Probing Cell Membrane Mechanics by Magnetic Particle Actuation and 3D Rotational Particle Tracking

Abstract

The mechanical properties of the cell membrane and the actin cortex determine a variety of cellular processes. An accurate description of their mechanics and dynamics necessitates a measurement technique that can capture the inherent anisotropy of the system. We combine magnetic particle actuation with rotational and translational particle tracking to simultaneously measure the mechanical stiffness of the membrane and the actin cortex in living cells in three rotational and two translational directions. We demonstrate the technique by targeting various types of membrane receptors. When using particles that bind via integrins, we measured an isotropic stiffness and a characteristic power-law dependence of the shear modulus on the applied frequency. When using particles functionalized with immunoglobulin G, we measured an anisotropic stiffness with a strongly reduced value in one dimension.
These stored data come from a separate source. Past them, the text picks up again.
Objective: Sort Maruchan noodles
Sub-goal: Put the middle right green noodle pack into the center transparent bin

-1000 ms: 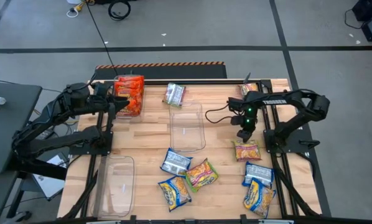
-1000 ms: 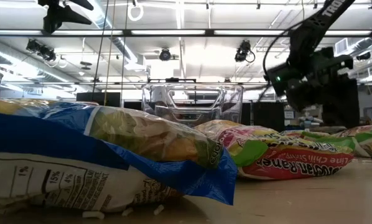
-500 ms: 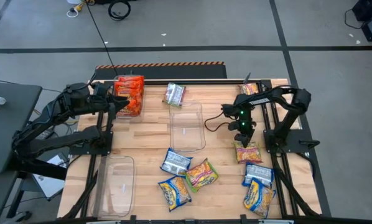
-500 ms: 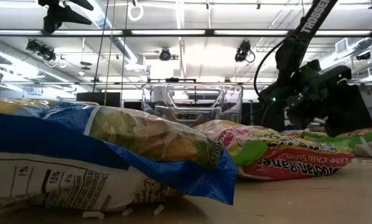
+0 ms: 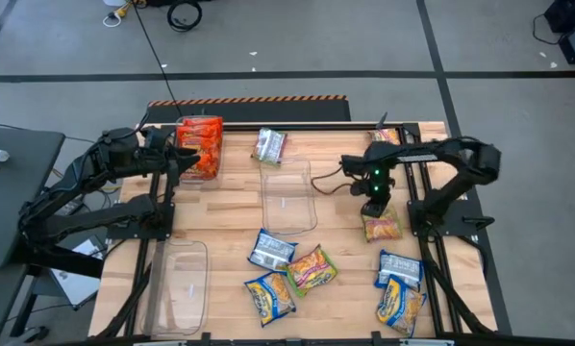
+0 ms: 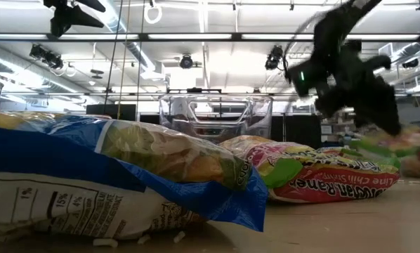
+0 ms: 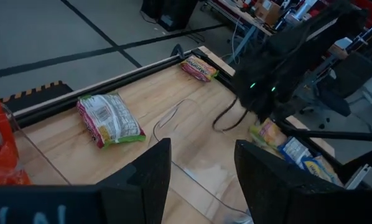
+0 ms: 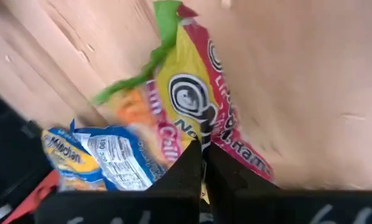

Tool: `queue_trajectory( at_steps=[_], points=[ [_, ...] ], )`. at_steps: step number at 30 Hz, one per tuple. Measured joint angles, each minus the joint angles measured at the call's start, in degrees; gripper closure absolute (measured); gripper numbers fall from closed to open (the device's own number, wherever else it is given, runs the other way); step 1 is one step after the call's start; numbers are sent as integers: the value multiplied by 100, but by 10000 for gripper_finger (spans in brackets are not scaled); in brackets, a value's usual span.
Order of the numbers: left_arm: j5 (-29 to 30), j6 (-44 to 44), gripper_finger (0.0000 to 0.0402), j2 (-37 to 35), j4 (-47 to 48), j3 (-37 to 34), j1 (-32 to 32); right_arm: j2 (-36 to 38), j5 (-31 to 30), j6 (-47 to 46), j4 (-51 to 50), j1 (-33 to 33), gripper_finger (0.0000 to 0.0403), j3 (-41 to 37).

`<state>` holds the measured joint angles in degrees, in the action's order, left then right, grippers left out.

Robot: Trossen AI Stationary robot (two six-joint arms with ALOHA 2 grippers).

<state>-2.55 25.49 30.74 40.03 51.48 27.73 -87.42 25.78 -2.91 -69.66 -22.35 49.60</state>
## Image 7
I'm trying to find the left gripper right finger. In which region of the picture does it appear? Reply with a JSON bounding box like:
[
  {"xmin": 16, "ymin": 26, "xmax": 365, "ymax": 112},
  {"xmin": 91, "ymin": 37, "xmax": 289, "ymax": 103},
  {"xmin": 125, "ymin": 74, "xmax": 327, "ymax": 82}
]
[{"xmin": 234, "ymin": 139, "xmax": 299, "ymax": 224}]

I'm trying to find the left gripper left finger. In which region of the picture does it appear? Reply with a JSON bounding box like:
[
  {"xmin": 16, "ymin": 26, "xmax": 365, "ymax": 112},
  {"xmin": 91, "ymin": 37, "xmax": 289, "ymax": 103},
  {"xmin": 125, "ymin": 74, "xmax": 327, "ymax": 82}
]
[{"xmin": 95, "ymin": 138, "xmax": 172, "ymax": 224}]

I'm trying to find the lime chili shrimp ramen pack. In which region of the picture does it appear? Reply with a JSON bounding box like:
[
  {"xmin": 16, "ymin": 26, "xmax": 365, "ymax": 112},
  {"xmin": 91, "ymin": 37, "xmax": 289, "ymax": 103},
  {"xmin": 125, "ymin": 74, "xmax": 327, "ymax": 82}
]
[
  {"xmin": 76, "ymin": 91, "xmax": 147, "ymax": 149},
  {"xmin": 179, "ymin": 54, "xmax": 220, "ymax": 83},
  {"xmin": 249, "ymin": 117, "xmax": 288, "ymax": 149}
]

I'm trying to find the blue Maruchan ramen pack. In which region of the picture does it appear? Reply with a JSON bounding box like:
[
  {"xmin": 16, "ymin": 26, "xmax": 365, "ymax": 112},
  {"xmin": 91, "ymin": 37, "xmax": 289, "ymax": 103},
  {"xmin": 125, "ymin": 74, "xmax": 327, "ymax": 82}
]
[
  {"xmin": 299, "ymin": 154, "xmax": 344, "ymax": 187},
  {"xmin": 277, "ymin": 136, "xmax": 313, "ymax": 166}
]

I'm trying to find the wooden-top workshop desk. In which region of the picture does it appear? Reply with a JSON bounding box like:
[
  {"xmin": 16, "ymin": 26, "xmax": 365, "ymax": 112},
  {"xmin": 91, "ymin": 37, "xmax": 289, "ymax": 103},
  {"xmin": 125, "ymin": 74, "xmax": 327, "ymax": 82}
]
[{"xmin": 204, "ymin": 0, "xmax": 277, "ymax": 65}]

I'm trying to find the brown cardboard box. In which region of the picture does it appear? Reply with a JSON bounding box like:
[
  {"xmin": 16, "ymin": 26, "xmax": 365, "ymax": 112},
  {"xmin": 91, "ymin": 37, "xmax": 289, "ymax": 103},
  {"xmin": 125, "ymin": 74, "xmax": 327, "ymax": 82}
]
[{"xmin": 254, "ymin": 0, "xmax": 282, "ymax": 26}]

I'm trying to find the black office chair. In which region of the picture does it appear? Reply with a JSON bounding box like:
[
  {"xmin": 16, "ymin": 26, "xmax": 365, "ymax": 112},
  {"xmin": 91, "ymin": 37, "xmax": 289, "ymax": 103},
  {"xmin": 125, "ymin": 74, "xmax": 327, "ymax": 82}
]
[{"xmin": 297, "ymin": 51, "xmax": 372, "ymax": 130}]

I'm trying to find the clear plastic bin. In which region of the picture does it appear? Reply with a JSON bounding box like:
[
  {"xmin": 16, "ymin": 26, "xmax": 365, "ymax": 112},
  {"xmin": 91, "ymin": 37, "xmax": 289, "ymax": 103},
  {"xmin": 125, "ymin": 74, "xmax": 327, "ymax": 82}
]
[{"xmin": 0, "ymin": 96, "xmax": 72, "ymax": 187}]

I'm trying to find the black computer tower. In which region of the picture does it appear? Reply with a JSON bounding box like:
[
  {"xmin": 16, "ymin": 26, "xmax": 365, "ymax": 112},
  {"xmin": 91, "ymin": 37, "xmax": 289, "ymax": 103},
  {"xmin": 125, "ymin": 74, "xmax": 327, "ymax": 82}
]
[
  {"xmin": 157, "ymin": 0, "xmax": 200, "ymax": 32},
  {"xmin": 141, "ymin": 0, "xmax": 162, "ymax": 20}
]

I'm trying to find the black yellow-striped floor mat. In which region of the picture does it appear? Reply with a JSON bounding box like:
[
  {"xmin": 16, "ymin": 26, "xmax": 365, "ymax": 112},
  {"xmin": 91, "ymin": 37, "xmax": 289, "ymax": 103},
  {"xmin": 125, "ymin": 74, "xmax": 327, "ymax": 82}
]
[{"xmin": 1, "ymin": 80, "xmax": 74, "ymax": 114}]

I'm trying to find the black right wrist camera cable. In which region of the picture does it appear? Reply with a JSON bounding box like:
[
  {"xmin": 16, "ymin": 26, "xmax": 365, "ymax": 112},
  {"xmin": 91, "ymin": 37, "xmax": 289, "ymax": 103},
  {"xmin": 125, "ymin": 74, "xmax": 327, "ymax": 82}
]
[{"xmin": 212, "ymin": 96, "xmax": 249, "ymax": 132}]

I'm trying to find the white metal bracket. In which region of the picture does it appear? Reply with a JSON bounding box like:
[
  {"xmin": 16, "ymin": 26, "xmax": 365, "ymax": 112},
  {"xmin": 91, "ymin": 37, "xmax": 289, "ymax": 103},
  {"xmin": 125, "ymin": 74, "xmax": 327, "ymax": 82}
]
[{"xmin": 344, "ymin": 164, "xmax": 372, "ymax": 190}]

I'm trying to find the small black frame clamp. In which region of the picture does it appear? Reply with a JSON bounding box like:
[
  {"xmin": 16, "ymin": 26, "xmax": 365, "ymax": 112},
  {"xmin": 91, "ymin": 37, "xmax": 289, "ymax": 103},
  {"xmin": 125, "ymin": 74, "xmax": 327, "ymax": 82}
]
[{"xmin": 170, "ymin": 43, "xmax": 185, "ymax": 60}]

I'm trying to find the black aluminium table frame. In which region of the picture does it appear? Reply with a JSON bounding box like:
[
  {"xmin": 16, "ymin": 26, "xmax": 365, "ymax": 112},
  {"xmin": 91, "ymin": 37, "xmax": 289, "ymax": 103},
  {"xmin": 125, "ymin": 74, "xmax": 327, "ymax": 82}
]
[{"xmin": 13, "ymin": 46, "xmax": 372, "ymax": 190}]

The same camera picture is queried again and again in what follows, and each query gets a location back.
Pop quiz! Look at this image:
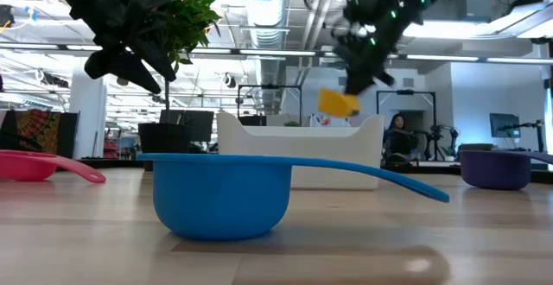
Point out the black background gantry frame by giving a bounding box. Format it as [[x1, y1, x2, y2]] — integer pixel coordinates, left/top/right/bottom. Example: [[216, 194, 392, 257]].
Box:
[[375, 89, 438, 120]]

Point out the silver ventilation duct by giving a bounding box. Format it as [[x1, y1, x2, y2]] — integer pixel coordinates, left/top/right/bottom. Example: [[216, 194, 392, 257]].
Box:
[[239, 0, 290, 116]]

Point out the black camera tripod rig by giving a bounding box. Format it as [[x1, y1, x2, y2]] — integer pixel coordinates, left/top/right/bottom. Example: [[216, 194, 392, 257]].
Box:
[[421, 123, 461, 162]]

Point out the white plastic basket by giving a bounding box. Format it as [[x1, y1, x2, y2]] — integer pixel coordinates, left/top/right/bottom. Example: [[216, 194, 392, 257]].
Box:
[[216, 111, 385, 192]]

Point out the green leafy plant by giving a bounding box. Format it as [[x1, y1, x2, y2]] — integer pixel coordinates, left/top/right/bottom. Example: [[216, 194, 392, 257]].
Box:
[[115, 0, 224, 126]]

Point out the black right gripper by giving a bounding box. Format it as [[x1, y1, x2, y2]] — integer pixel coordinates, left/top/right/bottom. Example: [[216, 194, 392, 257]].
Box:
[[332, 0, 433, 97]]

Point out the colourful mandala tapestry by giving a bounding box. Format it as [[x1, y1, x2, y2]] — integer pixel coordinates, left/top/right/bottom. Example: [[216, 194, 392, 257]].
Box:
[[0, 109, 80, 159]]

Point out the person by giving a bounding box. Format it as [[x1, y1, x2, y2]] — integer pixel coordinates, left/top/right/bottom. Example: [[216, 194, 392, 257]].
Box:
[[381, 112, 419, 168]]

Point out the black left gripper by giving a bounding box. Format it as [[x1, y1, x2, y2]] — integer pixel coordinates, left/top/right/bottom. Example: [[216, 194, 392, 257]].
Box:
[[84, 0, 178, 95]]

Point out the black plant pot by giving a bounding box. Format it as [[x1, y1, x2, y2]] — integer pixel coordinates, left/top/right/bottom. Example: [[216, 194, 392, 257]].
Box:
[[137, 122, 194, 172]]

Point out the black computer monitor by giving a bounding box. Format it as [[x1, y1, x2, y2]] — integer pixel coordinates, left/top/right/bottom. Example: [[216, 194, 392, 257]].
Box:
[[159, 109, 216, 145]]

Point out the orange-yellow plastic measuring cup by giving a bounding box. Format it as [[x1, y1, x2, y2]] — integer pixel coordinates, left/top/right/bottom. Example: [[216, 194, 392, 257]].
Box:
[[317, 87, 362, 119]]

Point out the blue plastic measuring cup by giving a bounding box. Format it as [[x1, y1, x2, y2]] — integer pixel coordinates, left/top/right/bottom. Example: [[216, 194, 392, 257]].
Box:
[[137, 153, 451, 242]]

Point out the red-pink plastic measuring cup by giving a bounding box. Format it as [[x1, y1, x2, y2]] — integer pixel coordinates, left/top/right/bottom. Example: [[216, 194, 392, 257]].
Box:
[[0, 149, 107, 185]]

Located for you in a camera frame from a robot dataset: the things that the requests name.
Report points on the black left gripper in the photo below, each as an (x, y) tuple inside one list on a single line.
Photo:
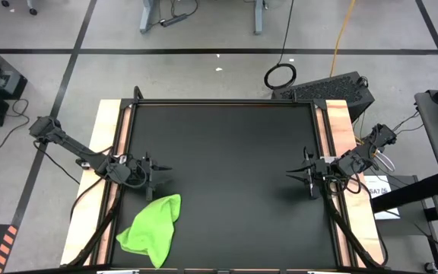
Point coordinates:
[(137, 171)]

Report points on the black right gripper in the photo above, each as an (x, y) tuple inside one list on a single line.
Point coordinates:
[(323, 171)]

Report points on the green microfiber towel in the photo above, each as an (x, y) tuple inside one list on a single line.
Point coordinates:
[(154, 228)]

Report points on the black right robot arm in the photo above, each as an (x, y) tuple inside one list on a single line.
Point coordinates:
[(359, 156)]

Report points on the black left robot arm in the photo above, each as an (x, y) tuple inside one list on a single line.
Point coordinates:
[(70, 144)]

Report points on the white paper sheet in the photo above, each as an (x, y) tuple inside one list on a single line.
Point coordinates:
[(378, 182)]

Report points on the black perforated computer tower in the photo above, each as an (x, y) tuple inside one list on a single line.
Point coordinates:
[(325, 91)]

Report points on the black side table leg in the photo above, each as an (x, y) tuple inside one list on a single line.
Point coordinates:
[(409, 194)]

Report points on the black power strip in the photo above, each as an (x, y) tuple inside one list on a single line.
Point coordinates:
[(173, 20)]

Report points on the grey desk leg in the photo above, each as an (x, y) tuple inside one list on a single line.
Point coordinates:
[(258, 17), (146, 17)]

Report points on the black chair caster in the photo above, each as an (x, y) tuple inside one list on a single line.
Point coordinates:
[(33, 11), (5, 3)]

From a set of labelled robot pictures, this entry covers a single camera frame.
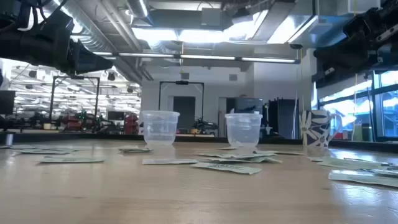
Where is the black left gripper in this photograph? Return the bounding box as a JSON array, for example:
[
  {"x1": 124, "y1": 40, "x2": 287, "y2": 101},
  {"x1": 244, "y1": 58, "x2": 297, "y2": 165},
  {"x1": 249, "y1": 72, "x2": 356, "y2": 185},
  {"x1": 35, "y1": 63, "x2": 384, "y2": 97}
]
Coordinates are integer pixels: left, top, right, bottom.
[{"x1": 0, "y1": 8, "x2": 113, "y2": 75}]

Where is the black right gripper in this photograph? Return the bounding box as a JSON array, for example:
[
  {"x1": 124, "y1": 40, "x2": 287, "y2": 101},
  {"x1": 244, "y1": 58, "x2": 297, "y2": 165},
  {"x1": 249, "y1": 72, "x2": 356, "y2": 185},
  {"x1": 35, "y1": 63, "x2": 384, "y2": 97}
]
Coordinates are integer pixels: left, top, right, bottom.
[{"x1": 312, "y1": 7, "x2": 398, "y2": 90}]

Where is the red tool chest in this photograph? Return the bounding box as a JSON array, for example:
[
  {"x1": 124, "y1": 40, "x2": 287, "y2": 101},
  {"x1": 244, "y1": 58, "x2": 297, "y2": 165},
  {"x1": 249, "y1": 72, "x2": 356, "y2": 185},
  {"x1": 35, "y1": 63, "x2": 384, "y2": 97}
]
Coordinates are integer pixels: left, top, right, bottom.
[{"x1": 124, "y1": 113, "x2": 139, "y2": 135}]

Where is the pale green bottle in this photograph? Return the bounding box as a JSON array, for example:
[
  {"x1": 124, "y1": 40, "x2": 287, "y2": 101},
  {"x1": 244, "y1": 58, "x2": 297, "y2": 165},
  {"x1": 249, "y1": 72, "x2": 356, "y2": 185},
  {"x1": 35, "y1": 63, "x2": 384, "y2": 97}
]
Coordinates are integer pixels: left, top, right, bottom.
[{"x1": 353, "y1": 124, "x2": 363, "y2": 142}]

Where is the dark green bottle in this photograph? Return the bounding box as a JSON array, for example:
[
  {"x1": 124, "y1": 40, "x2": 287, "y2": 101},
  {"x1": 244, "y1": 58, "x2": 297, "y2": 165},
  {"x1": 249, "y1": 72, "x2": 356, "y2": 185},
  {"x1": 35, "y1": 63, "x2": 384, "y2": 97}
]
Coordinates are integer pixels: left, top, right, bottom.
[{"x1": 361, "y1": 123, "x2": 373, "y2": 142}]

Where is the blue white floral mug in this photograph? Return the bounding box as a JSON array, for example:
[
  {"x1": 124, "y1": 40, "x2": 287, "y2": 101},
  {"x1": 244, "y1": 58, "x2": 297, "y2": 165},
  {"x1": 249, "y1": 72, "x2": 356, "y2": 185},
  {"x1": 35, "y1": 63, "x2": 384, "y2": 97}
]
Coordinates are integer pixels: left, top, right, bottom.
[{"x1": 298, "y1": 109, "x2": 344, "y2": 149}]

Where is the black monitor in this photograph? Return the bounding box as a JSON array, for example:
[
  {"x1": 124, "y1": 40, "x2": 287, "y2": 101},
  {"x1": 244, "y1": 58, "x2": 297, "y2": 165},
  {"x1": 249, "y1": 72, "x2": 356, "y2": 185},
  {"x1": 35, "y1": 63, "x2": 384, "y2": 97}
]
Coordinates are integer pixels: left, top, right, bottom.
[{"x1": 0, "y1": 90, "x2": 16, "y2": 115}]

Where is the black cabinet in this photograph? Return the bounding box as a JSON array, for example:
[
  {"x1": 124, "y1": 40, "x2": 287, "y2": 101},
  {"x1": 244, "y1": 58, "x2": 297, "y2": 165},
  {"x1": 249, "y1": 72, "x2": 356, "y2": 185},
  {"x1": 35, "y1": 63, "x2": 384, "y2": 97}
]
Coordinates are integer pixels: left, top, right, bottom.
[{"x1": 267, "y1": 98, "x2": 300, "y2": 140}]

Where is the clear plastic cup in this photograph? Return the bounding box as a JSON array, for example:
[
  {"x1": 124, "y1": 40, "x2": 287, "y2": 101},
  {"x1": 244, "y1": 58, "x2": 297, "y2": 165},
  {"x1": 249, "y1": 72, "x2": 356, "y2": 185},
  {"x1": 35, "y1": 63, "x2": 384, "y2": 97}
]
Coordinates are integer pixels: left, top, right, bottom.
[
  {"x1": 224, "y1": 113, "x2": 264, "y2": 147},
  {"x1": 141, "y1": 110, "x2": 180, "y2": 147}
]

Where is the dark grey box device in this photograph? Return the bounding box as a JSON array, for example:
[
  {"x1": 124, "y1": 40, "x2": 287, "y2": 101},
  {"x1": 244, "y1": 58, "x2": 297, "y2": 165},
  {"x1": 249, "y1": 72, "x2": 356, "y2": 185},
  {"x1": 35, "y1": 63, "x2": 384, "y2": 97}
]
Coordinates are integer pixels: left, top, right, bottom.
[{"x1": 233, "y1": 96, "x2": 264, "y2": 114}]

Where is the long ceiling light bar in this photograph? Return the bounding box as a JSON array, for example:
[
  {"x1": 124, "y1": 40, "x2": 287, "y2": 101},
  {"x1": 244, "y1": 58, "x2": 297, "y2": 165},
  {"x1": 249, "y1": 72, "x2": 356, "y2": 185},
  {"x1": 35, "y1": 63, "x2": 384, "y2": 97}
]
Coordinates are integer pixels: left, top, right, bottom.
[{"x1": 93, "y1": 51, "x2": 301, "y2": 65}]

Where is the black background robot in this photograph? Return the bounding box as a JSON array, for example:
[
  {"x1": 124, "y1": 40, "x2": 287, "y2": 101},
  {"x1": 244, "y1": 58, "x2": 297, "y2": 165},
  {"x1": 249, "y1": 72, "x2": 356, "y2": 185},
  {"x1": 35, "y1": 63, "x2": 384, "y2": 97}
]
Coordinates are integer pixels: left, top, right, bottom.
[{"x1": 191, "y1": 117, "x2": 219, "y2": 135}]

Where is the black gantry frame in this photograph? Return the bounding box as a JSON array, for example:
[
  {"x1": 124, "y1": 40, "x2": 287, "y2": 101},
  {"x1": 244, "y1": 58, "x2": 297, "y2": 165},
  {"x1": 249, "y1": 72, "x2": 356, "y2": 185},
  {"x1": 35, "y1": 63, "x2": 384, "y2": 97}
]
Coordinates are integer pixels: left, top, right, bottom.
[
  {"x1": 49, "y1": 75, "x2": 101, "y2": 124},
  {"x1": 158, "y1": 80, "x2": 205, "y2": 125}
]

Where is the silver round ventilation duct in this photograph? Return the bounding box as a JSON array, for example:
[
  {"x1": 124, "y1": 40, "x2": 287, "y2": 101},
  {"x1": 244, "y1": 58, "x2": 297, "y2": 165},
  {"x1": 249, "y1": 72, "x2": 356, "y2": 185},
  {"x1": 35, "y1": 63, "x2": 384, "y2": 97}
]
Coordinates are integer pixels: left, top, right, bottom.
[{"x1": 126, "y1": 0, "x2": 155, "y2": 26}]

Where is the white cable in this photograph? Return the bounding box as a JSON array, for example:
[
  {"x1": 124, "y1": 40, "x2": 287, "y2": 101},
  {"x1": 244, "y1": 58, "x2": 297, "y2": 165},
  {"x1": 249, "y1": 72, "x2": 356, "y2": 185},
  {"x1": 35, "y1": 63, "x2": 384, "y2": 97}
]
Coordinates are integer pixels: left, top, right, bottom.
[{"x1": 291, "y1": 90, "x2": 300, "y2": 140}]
We suggest that the observed reduced stiffness is caused by a local detachment of the membrane from the subjacent cytoskeletal cortex. Furthermore, we use functionalized particles as phagocytic targets for macrophages. Although phagocytosis is an inherently mechanical process, little is known about the forces and energies that a cell requires for internalization. We use our technique to measure the stiffnesses of the phagocytic cup as a function of time. The measured values and their time-dependence can be interpreted with a model of a pre-stressed membrane connected to an elastically deformable actin cortex. A comparison of model and data allows a determination of the speed at which the membrane advances around the particle. This approach is a novel way of measuring the progression of phagocytic cups and their mechanical properties in real-time. We expect that our technique will enable new insights into the mechanical properties of cells and will help to better understand numerous cellular processes.